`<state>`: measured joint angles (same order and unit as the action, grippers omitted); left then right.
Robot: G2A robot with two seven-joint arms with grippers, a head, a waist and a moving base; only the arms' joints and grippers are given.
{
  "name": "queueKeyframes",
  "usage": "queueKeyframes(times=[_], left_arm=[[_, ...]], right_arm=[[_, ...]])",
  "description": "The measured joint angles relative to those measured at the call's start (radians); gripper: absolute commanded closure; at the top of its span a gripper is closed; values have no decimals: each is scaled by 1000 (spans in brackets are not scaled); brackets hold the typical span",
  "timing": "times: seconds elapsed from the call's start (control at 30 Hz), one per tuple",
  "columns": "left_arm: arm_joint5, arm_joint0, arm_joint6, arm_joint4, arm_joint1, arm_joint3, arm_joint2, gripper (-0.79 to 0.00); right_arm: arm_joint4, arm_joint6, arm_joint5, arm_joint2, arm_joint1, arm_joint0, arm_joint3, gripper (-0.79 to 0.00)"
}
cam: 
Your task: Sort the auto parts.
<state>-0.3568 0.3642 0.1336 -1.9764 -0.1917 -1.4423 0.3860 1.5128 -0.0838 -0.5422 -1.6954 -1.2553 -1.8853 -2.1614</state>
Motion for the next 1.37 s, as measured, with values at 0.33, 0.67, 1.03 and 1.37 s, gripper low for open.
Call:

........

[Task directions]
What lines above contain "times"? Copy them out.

[Exercise solution]
  "usage": "queueKeyframes(times=[_], left_arm=[[_, ...]], right_arm=[[_, ...]])",
  "timing": "times: seconds elapsed from the call's start (control at 30 Hz), one per tuple",

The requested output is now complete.